Underwater welding has two distinct forms: wet welding and hyperbaric welding. Both require specific commercial dive gear. Here’s a look at how these procedures, and their equipment, differ.
Since oxygenated water would create a porous and brittle weld, wet welding is not actually performed in direct contact with the water surrounding it. The weld site is underwater, but the stick-welding commercial dive gear, and the processes involved, create a small bubble of hydrogen gas that protects the weld from the water’s damaging effects. This gas creates a ‘flux’ that covers the weld site, and protects it while it cools.
Underwater welders are highly trained for a reason. Not only does the electric arc from the commercial dive gear welding stick generate massive amounts of heat, but it also creates a large number of bubbles, making it near impossible to view the actual weld’s location. Through extensive training and practice, underwater welders learn to operate blind, guessing the distance and level of penetration.
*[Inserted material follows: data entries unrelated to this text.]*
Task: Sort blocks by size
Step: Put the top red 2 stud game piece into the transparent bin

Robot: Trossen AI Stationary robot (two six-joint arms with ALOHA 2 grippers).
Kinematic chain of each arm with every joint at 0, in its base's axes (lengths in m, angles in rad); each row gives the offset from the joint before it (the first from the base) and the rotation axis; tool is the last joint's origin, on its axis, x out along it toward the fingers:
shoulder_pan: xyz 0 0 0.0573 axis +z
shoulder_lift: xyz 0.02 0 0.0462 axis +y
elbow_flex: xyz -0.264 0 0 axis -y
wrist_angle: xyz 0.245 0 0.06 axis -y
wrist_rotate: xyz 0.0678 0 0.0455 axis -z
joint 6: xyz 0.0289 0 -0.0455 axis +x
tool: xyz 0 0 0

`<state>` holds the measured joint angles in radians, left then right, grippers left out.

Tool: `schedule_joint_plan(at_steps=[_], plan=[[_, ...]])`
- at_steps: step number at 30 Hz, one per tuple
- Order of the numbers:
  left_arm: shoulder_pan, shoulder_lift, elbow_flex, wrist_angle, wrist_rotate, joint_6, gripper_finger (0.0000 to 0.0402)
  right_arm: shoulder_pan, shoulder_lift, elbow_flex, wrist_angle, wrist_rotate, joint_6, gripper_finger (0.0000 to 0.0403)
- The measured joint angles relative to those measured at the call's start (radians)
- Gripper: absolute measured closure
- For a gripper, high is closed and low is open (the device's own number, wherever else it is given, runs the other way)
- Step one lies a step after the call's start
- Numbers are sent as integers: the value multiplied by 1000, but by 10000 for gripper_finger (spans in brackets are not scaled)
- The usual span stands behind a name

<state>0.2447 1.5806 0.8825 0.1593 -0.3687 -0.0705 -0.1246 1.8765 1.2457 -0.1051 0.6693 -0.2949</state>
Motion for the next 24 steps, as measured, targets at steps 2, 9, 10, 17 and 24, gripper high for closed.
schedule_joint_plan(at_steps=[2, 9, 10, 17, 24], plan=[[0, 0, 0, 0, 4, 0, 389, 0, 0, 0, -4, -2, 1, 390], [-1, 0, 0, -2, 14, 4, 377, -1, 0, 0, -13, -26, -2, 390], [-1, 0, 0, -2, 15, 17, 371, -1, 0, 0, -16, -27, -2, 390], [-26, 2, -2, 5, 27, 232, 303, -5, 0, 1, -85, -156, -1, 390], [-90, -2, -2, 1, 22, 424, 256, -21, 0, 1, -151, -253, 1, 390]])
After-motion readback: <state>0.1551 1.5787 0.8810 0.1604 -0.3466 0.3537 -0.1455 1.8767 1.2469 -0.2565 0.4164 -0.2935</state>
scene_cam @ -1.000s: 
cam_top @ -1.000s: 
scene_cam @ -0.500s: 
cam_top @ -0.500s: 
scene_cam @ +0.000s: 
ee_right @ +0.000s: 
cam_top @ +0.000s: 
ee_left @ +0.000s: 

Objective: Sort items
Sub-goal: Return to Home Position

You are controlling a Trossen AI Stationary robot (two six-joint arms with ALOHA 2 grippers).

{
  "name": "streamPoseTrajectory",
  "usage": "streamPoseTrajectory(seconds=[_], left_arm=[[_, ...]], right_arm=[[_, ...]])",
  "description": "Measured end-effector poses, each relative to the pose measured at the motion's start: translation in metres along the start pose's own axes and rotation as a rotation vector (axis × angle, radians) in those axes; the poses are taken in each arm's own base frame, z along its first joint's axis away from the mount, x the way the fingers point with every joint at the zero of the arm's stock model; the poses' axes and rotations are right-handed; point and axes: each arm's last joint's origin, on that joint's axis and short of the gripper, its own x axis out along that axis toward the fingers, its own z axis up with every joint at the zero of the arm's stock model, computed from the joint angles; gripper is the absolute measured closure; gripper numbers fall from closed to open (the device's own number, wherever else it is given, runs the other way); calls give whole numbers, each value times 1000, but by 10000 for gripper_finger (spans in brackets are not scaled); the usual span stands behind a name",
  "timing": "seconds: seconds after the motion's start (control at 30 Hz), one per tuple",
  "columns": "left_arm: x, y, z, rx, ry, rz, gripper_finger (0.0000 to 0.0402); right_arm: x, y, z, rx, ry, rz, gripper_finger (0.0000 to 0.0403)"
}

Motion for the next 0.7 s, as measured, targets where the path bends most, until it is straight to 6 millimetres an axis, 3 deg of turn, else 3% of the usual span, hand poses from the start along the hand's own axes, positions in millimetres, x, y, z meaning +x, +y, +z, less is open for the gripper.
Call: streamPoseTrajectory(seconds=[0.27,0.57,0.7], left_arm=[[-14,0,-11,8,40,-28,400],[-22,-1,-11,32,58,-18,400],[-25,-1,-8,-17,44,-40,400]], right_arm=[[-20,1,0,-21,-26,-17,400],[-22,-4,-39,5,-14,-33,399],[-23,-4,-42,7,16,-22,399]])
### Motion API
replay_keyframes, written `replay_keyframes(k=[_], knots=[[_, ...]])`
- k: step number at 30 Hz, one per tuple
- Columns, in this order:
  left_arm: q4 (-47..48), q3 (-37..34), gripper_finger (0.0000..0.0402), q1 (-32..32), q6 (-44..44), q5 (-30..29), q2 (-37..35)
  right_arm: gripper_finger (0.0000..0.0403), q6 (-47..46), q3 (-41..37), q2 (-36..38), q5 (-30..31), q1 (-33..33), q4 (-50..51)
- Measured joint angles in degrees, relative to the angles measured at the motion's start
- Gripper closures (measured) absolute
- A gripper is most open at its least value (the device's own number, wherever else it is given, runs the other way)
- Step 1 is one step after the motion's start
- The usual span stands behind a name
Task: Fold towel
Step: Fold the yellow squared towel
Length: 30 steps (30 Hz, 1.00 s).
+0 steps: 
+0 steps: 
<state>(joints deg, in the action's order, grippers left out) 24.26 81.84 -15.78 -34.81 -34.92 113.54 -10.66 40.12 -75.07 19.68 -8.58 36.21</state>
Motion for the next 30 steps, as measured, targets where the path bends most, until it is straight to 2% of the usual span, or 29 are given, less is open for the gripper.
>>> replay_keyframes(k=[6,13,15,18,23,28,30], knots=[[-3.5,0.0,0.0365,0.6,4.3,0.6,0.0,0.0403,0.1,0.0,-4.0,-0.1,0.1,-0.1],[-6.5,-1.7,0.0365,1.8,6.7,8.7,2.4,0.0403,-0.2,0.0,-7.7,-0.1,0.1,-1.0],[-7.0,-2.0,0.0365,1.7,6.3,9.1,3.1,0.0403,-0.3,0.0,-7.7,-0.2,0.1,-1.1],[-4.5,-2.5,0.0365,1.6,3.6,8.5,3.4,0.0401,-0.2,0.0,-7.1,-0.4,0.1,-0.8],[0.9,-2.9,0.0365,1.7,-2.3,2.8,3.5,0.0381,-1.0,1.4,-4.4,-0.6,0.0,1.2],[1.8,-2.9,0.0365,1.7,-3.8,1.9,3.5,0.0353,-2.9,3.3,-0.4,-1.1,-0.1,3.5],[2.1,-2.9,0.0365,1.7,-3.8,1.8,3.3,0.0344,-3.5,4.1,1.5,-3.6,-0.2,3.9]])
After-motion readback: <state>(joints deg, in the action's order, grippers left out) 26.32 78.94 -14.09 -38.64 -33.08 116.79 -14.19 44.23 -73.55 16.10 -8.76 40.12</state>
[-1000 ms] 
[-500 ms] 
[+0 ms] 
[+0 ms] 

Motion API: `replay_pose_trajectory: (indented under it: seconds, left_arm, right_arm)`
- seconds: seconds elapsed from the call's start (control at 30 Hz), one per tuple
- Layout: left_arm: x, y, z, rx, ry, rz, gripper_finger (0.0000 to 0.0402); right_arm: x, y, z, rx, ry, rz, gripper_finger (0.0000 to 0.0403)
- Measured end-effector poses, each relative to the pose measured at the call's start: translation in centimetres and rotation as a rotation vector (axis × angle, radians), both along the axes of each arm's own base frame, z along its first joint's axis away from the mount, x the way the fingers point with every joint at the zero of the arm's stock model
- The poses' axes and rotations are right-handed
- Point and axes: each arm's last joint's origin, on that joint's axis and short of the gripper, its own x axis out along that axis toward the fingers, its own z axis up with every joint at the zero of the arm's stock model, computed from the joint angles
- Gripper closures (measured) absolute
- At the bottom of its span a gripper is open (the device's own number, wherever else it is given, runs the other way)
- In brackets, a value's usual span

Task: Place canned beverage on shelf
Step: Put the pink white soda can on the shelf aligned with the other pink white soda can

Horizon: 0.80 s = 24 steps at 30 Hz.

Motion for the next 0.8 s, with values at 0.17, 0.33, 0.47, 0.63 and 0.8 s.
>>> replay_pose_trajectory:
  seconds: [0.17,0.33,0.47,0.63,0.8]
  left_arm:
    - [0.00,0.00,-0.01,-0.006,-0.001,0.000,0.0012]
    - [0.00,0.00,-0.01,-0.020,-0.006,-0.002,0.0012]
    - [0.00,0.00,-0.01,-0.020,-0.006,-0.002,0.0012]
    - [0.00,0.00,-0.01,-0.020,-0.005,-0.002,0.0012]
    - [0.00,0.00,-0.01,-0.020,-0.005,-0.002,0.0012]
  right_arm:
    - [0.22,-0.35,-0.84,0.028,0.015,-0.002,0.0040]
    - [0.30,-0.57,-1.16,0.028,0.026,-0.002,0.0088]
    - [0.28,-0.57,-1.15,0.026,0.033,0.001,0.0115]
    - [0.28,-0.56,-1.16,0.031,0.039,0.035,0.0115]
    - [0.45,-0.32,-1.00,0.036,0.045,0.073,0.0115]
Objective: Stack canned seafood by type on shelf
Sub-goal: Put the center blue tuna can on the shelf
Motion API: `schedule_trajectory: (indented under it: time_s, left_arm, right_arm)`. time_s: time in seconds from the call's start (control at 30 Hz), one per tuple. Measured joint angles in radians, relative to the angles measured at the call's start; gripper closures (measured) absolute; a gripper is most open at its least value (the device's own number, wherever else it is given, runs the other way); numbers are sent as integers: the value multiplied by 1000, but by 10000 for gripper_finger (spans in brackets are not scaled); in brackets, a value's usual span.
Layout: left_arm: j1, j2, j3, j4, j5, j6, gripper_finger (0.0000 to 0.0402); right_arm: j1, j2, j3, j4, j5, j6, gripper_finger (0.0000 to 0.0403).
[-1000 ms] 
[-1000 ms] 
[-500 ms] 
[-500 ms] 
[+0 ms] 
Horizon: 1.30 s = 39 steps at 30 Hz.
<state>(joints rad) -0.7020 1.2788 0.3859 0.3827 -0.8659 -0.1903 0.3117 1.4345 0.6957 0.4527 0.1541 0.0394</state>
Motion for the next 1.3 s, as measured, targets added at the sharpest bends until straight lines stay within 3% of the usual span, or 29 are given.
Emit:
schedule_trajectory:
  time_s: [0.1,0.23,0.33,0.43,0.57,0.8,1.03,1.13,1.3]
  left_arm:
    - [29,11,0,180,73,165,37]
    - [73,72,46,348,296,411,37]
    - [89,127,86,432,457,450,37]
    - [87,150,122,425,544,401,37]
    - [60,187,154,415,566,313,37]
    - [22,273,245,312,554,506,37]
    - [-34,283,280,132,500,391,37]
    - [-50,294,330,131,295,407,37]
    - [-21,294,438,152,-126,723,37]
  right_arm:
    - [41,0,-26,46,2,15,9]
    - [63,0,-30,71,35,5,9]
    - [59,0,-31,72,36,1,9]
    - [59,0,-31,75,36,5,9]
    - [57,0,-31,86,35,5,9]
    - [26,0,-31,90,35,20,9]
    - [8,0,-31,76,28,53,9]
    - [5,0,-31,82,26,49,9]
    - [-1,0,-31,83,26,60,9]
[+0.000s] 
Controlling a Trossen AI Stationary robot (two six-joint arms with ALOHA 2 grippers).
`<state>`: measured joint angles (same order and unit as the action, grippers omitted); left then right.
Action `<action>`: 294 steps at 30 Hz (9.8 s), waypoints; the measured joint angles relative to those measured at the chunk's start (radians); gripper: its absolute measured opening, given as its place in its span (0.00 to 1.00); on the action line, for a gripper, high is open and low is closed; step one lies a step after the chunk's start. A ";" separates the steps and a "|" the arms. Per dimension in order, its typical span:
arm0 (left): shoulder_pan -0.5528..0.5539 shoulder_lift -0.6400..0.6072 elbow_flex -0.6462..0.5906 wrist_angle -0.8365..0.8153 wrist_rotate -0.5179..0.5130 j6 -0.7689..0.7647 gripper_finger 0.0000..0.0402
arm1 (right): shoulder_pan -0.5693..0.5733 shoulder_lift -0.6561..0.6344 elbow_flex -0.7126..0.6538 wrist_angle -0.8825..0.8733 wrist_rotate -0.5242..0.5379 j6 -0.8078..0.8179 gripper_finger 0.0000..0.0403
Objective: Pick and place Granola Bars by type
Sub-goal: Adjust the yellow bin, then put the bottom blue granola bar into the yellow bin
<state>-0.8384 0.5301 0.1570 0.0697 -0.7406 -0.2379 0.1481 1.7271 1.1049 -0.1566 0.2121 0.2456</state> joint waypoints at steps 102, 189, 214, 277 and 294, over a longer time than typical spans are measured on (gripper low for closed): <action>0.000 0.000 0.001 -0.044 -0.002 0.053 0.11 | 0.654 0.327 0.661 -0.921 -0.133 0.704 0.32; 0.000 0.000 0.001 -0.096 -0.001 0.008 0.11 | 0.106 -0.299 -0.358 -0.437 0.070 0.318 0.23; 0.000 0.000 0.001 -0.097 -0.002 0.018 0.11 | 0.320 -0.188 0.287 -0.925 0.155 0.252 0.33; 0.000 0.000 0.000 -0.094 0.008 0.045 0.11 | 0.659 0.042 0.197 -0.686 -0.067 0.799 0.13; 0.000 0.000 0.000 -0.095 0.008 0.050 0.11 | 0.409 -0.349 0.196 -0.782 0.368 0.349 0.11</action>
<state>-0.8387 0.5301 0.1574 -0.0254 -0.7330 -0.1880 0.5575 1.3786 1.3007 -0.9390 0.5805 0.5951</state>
Commercial dive gear for wet welding requires a specific wet-welding power system that leverages double-insulated wires connected to the stinger. The task also requires a knife switch, and solely direct current.
Hyperbaric welding, also known as ‘dry’ welding, is a different beast entirely. Unlike wet welding, which operates in a wet environment and uses tools to remove water from the weld area, hyperbaric welding takes place inside an underwater, pressurized room. This site separates surrounding water from the welding area. The room needs to be pressurized due to its position below sea level, in order to compensate for the increased pressure outside the room. By filling the room with gas, operators can pressurize the room to make up for the pressure-related depth.
While this may seem similar to dry welding performed topside, there are unique and critical differences. First, hyperbaric welding is highly pressurized (0.7% lbs/square inch), as opposed to the regular atmospheric pressure of traditional dry welding. This means welders need to set their air volumes to match the pressure of the surrounding water. Second, this form of dry welding takes place in an underwater ‘habitat’ that generally fits tightly around the welding space. Third, it is very expensive. The expense is due to the total cost of the room, its upkeep, maintenance, and gas and power bills.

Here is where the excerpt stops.